What to produce:
Reproduce the whole listing exactly.

━━━━━━━━━━

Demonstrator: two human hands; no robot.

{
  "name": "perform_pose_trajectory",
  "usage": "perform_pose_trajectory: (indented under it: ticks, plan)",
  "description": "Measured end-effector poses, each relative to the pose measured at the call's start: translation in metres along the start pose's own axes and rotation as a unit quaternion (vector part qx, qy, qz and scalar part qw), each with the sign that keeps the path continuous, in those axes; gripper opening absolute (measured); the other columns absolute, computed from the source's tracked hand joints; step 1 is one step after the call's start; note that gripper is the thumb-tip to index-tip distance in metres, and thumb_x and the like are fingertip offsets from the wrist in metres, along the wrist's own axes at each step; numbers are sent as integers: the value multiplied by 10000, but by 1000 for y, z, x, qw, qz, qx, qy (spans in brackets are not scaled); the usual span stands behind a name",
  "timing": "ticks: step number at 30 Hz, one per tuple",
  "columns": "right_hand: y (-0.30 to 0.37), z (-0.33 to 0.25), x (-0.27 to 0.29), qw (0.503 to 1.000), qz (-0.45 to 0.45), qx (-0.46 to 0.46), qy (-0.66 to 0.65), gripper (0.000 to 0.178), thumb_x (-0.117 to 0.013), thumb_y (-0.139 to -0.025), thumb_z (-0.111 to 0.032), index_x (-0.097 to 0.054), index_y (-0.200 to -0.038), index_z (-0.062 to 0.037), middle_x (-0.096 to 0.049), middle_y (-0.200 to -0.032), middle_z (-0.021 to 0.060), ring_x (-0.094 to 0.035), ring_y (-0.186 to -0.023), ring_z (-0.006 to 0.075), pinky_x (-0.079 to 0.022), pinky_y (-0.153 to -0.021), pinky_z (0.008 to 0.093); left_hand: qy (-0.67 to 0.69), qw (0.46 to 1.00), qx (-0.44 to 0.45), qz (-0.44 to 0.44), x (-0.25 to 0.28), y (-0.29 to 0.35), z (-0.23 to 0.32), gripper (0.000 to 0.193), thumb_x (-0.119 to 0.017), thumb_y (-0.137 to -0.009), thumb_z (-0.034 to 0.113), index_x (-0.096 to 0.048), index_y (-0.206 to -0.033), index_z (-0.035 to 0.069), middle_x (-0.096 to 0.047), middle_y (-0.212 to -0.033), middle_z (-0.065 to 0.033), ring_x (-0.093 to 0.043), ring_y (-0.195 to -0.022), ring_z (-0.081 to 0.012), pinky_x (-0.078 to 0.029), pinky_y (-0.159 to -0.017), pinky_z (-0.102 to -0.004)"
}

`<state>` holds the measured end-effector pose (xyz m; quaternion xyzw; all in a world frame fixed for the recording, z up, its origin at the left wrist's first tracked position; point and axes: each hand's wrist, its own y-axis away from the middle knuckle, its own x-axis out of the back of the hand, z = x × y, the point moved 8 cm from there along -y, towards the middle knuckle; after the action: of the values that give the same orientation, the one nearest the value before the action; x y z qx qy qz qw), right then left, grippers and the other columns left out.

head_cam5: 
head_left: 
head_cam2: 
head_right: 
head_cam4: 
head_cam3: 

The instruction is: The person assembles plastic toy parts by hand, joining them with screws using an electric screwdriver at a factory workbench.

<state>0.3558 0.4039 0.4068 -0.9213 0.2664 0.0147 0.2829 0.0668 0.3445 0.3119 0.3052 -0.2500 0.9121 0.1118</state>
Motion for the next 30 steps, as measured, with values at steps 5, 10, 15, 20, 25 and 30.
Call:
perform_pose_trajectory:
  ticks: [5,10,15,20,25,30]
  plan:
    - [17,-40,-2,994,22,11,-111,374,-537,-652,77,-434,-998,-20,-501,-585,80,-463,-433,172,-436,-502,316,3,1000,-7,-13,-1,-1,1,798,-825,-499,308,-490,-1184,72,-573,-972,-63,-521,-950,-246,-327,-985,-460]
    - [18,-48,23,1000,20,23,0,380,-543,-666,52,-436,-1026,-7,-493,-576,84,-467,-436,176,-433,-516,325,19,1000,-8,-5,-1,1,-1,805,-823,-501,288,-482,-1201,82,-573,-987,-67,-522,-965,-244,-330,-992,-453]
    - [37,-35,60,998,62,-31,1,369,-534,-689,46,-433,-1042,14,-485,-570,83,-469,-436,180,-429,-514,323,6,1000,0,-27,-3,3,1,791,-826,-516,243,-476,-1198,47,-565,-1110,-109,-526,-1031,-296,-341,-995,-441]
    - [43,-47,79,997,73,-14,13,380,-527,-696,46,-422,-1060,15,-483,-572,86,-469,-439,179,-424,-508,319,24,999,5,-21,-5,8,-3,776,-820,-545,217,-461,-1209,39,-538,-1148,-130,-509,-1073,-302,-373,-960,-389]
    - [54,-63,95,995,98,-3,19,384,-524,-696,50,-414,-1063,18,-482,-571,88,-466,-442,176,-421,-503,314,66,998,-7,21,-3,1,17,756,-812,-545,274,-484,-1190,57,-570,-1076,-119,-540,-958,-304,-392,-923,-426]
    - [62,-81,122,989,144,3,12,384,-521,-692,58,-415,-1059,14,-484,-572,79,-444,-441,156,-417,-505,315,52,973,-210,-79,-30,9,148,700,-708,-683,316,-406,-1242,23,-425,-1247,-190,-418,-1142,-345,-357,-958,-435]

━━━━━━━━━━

Exercise result:
Demonstrator: two human hands; no robot.

{
  "name": "perform_pose_trajectory",
  "usage": "perform_pose_trajectory: (indented under it: ticks, plan)",
  "description": "Measured end-effector poses, each relative to the pose measured at the call's start: translation in metres along the start pose's own axes and rotation as a unit quaternion (vector part qx, qy, qz and scalar part qw), each with the sign that keeps the path continuous, in those axes; gripper opening absolute (measured); the other columns absolute, computed from the source's tracked hand joints; step 1 is one step after the call's start; note that gripper is the thumb-tip to index-tip distance in metres, and thumb_x and the like are fingertip offsets from the wrist in metres, along the wrist's own axes at each step; numbers are sent as integers: the value multiplied by 10000, but by 1000 for y, z, x, qw, qz, qx, qy (spans in brackets are not scaled); the usual span stands behind a name",
  "timing": "ticks: step number at 30 Hz, one per tuple",
  "columns": "right_hand: y (-0.30 to 0.37), z (-0.33 to 0.25), x (-0.27 to 0.29), qw (0.503 to 1.000), qz (-0.45 to 0.45), qx (-0.46 to 0.46), qy (-0.66 to 0.65), gripper (0.000 to 0.178), thumb_x (-0.117 to 0.013), thumb_y (-0.139 to -0.025), thumb_z (-0.111 to 0.032), index_x (-0.097 to 0.054), index_y (-0.200 to -0.038), index_z (-0.062 to 0.037), middle_x (-0.096 to 0.049), middle_y (-0.200 to -0.032), middle_z (-0.021 to 0.060), ring_x (-0.094 to 0.035), ring_y (-0.186 to -0.023), ring_z (-0.006 to 0.075), pinky_x (-0.079 to 0.022), pinky_y (-0.153 to -0.021), pinky_z (0.008 to 0.093); left_hand: qy (-0.67 to 0.69), qw (0.46 to 1.00), qx (-0.44 to 0.45), qz (-0.44 to 0.44), x (-0.25 to 0.28), y (-0.29 to 0.35), z (-0.23 to 0.32), gripper (0.000 to 0.193), thumb_x (-0.119 to 0.017), thumb_y (-0.137 to -0.009), thumb_z (-0.034 to 0.113), index_x (-0.096 to 0.048), index_y (-0.206 to -0.033), index_z (-0.035 to 0.069), middle_x (-0.096 to 0.047), middle_y (-0.212 to -0.033), middle_z (-0.065 to 0.033), ring_x (-0.093 to 0.043), ring_y (-0.195 to -0.022), ring_z (-0.081 to 0.012), pinky_x (-0.078 to 0.029), pinky_y (-0.159 to -0.017), pinky_z (-0.102 to -0.004)"
}

`<state>` holds the measured end-effector pose (xyz m; quaternion xyzw; all in a world frame fixed for the recording, z up, its origin at the left wrist's first tracked position; point and axes: each hand's wrist, its own y-axis away from the middle knuckle, its own x-axis out of the back of the hand, z = x × y, the point moved 8 cm from there along -y, towards the middle knuckle; after the action: of the values that give the same orientation, the one nearest the value before the action; x y z qx qy qz qw), right then left, grippers and the other columns left out.

head_cam5: 
head_left: 
head_cam2: 
head_right: 
head_cam4: 
head_cam3: 

The instruction is: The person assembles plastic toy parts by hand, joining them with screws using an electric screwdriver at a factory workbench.

<state>0.3558 0.4039 0.4068 -0.9213 0.2664 0.0147 0.2829 0.0668 0.3445 0.3119 0.3052 -0.2500 0.9121 0.1118</state>
Motion for the next 30 steps, as measured, with values at steps 5, 10, 15, 20, 25 and 30.
Call:
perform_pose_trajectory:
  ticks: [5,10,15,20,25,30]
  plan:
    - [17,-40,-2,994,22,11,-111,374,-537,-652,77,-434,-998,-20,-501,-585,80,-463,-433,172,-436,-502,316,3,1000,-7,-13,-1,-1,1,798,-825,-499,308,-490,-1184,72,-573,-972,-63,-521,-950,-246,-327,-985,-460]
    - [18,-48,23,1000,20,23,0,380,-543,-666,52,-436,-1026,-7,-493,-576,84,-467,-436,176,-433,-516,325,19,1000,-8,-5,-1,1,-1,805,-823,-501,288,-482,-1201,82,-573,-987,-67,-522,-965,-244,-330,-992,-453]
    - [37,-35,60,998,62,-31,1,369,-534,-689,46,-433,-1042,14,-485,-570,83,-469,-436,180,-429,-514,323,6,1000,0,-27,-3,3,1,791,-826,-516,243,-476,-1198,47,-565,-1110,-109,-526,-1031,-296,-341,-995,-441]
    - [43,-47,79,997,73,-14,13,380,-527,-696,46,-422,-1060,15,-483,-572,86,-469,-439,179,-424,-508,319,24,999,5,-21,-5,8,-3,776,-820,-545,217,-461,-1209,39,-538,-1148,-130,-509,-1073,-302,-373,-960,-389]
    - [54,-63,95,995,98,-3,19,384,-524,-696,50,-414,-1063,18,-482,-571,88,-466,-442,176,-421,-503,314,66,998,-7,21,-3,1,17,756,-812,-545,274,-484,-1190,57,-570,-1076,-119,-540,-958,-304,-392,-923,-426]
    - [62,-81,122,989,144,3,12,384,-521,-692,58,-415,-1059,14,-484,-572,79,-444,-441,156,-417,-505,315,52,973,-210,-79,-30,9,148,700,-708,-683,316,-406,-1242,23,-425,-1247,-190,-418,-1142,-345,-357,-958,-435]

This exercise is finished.